- Exercise description:
In the material below, find each line with the word "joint" and copy it.

- Information provided:

┏━━

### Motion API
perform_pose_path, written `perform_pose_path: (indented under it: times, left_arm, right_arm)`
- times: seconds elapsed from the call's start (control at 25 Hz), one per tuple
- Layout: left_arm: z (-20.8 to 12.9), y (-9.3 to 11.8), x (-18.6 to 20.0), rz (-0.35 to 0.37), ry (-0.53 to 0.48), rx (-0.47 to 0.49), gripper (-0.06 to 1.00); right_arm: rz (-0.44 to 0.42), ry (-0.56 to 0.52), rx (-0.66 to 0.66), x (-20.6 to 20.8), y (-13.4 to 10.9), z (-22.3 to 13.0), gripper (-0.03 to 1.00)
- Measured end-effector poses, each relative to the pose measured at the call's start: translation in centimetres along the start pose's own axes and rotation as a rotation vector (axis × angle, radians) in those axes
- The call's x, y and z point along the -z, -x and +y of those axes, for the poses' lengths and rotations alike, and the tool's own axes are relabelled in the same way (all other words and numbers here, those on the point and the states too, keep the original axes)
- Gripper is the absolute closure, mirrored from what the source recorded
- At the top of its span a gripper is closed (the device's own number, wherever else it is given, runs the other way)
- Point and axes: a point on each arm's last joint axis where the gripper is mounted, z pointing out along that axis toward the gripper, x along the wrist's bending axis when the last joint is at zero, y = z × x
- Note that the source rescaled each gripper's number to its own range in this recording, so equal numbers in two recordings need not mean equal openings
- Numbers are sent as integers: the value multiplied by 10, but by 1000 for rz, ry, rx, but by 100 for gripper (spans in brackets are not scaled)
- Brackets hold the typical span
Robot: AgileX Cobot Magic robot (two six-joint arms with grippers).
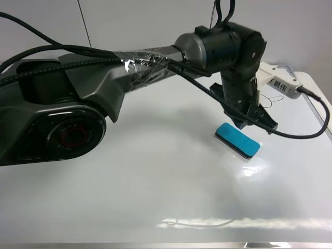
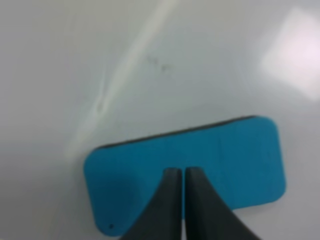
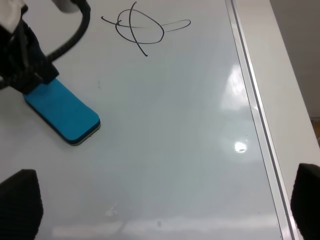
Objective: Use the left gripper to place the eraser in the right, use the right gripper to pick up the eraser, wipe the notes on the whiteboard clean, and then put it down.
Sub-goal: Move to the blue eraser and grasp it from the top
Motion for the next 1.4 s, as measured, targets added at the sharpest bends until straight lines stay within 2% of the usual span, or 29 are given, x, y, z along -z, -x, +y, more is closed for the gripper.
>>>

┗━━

- Exercise solution:
- Point and axes: a point on each arm's last joint axis where the gripper is mounted, z pointing out along that axis toward the gripper, x along the wrist's bending axis when the last joint is at zero, y = z × x
Robot: AgileX Cobot Magic robot (two six-joint arms with grippers).

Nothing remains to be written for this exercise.